My sister-in-law is taking out fraudulent life insurance in my husband's name.
She named herself as the beneficiary on a $100,000 policy, and I get a letter to my husband addressed to her house, but routed to my PO Box because of an old mail forwarding order.
I open it up and it says something like "Hi, <husband's name>!" and starts listing off the $100k death benefit, his sister as beneficiary, and the policy details like premiums, and she set it up to autopay out of her bank account at the credit union she uses.
We took it straight to the police. I already had suspicions about her and had active fraud alerts on my husband's credit report because he told me that when he arrived in the country, she tried opening credit cards in his new Social Security number and there was a hard pull from Capital One on the report.
After reporting this to the police, who are now investigating it, we got the fraud department on the phone and canceled the policy, and they're sending us an Affidavit of Fraud to fill out and get notarized to mail back to them so they can start working this from their end.
I had TransUnion and Experian freeze his credit reports, but we've been having trouble getting into Equifax to do that (will sort that out later, I guess.
I noticed that there's a Soft Pull from the company that sold her the plan, and it's some sort of tech company out of California called Ethos Technologies.
I reported his sister to the FTC. Don't expect THEM to do anything, but it was enough to get an Identity Theft Report to do an extended fraud alert.
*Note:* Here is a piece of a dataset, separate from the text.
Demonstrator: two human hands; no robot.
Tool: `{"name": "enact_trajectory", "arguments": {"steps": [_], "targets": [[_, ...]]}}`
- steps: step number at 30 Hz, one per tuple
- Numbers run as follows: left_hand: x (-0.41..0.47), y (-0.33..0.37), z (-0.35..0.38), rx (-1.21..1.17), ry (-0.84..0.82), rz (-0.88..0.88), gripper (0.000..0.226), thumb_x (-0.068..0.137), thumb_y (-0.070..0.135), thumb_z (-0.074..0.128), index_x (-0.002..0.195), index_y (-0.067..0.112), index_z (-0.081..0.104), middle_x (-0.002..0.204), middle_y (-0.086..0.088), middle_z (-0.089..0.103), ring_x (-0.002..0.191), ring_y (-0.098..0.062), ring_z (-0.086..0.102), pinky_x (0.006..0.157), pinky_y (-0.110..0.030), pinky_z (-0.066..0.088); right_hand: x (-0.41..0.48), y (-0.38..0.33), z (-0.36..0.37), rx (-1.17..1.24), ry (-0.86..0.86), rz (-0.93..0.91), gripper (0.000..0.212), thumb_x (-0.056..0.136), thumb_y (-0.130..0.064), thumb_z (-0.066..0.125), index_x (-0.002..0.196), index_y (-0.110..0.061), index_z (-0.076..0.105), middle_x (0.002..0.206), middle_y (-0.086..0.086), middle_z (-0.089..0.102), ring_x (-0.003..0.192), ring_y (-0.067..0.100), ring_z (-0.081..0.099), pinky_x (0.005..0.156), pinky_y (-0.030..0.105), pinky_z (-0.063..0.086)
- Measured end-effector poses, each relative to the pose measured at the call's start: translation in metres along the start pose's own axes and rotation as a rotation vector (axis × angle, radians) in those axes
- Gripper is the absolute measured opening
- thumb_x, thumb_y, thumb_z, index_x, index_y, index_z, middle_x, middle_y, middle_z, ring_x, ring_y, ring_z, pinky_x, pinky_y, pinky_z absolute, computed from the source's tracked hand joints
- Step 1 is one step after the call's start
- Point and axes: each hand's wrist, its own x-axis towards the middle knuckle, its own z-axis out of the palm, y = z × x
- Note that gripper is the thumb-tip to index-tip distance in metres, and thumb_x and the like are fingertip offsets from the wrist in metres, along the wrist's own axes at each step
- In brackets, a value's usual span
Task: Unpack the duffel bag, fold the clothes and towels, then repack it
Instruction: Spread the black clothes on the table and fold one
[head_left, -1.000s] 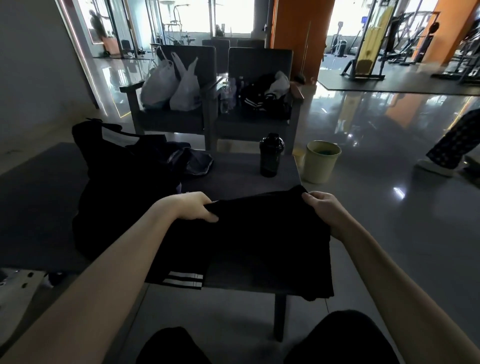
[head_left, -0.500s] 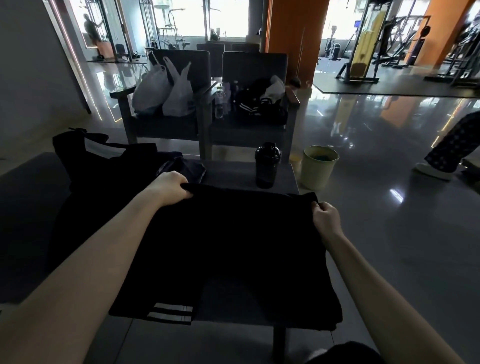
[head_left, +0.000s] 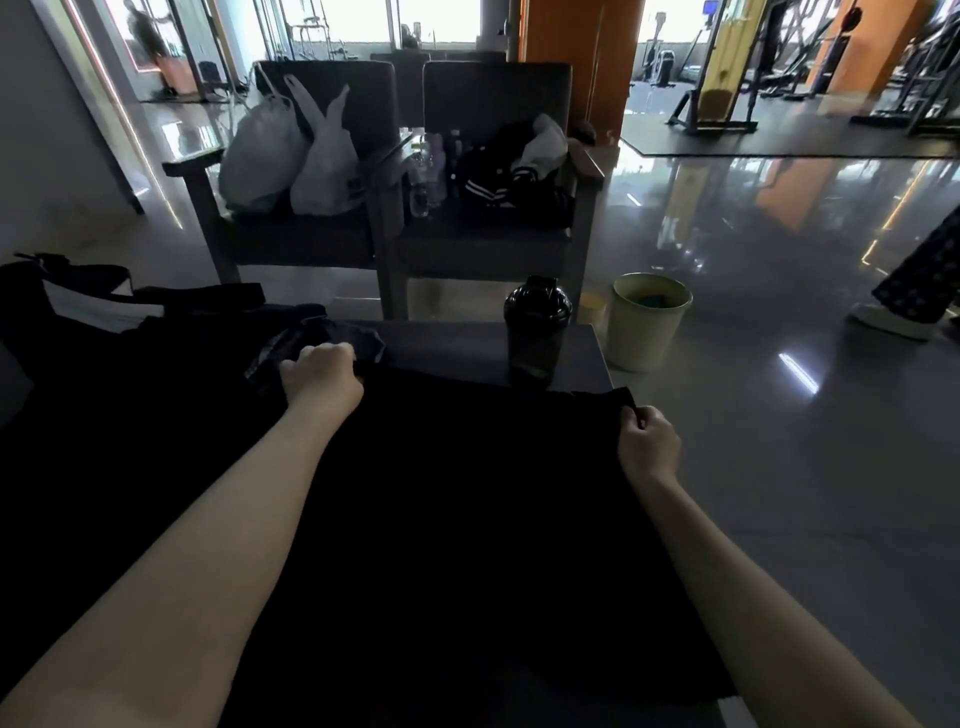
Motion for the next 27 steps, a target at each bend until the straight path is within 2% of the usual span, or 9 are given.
{"name": "enact_trajectory", "arguments": {"steps": [3,7,9,12,14,17,19,23,27], "targets": [[0.001,-0.010,0.022,0.054,-0.114,-0.037,0.034,0.090,0.009,0.049,0.121,0.019,0.059,0.123,-0.008,0.056,0.119,-0.027,0.046,0.095,-0.042,0.038,0.002,0.013,0.004,-0.050,0.009,0.023,0.026,0.097,-0.024,0.047,0.101,-0.004,0.063,0.093,0.014,0.064,0.088,0.030,0.057,0.068,0.028,0.032],[0.000,-0.013,0.045,0.053,-0.027,-0.029,0.029,0.093,0.008,0.048,0.119,0.015,0.058,0.123,-0.009,0.055,0.116,-0.028,0.046,0.092,-0.040,0.039,0.004,0.022,0.010,-0.098,-0.033,-0.005,0.028,0.095,-0.026,0.051,0.108,-0.004,0.062,0.104,0.015,0.067,0.099,0.031,0.060,0.071,0.028,0.034],[-0.003,-0.008,0.049,0.000,0.049,-0.007,0.029,0.094,0.013,0.050,0.122,0.012,0.053,0.127,-0.010,0.050,0.117,-0.029,0.043,0.094,-0.041,0.037,0.005,0.018,0.010,-0.107,-0.068,-0.023,0.029,0.094,-0.027,0.054,0.111,-0.005,0.061,0.107,0.015,0.067,0.101,0.031,0.060,0.073,0.029,0.037],[-0.024,0.006,0.050,-0.045,0.032,0.110,0.046,0.094,0.032,0.053,0.135,0.016,0.043,0.139,-0.003,0.041,0.129,-0.025,0.034,0.103,-0.040,0.031,0.002,0.016,0.007,-0.167,-0.165,-0.003,0.037,0.086,-0.028,0.059,0.119,-0.011,0.055,0.109,0.013,0.066,0.100,0.029,0.061,0.083,0.034,0.048],[-0.051,0.019,0.050,-0.087,-0.033,0.203,0.049,0.093,0.044,0.050,0.135,0.019,0.045,0.138,-0.002,0.044,0.129,-0.023,0.037,0.103,-0.039,0.031,-0.007,0.017,0.003,-0.257,-0.209,-0.016,0.054,0.081,-0.027,0.060,0.131,-0.014,0.044,0.115,0.011,0.063,0.104,0.029,0.059,0.088,0.038,0.049],[-0.100,0.031,0.051,-0.051,-0.325,0.348,0.062,0.092,0.062,0.038,0.139,0.023,0.043,0.141,0.001,0.043,0.131,-0.020,0.038,0.107,-0.041,0.030,-0.029,0.025,-0.003,-0.448,-0.256,-0.073,0.075,0.081,-0.026,0.059,0.147,-0.021,0.024,0.130,0.012,0.049,0.116,0.031,0.051,0.089,0.039,0.044],[-0.120,0.030,0.052,0.024,-0.465,0.407,0.068,0.091,0.065,0.032,0.144,0.024,0.035,0.148,0.003,0.037,0.135,-0.019,0.034,0.111,-0.044,0.026,-0.041,0.030,-0.008,-0.499,-0.245,-0.100,0.073,0.084,-0.022,0.056,0.149,-0.021,0.021,0.132,0.013,0.046,0.116,0.032,0.051,0.082,0.036,0.042],[-0.113,0.025,0.052,0.121,-0.513,0.439,0.065,0.093,0.060,0.037,0.148,0.025,0.028,0.156,0.004,0.024,0.140,-0.020,0.027,0.112,-0.046,0.025,-0.054,0.039,-0.015,-0.559,-0.183,-0.167,0.058,0.088,-0.015,0.051,0.144,-0.019,0.034,0.125,0.014,0.047,0.106,0.035,0.055,0.077,0.037,0.043],[-0.089,0.027,0.064,0.209,-0.549,0.471,0.065,0.097,0.056,0.032,0.152,0.030,0.011,0.161,0.007,0.005,0.146,-0.024,0.011,0.116,-0.048,0.017,-0.048,0.045,-0.013,-0.614,-0.144,-0.171,0.050,0.092,-0.017,0.048,0.140,-0.019,0.039,0.126,0.013,0.046,0.103,0.036,0.056,0.074,0.037,0.043]]}}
Will get that in today.
As far as ongoing fraud, what should we plan on, and how do we lock that down before she has any more ideas?
Is your sil's address listed anywhere on dh's credit reports? (from when she opened the fraudulent cc's) If so, dispute and get those off. If her address is NOT on his 3cb reports it's odd that the Ins. company would have mailed the policy to her address inside of the address they could have viewed on his reports when doing a soft pull. Unless his other reports like Lexis Nexis, etc. do have sil's address listed on his. You'll have to search those to find out, if you haven't already.
Did the Ins. company give a reason as to why they mailed the policy to her address instead of his?
USPS did really well in this case.
GL with this, too bad it even happened.
I deleted his sister's address from all of his credit reports a while back fearing that she could find them useful in furtherance of her fraud.
I did not know about Lexis Nexis, but we just filed a suppression request on them with the FTC Identity Theft Report.
Thanks for that!
This whole thing is getting stranger.
I called the number for Ethos listed on the pull and got the personal cell phone of one of their executives. She's working with their corporate security department to open an investigation into my sister-in-law and to shut down any insurance policies she took out through them.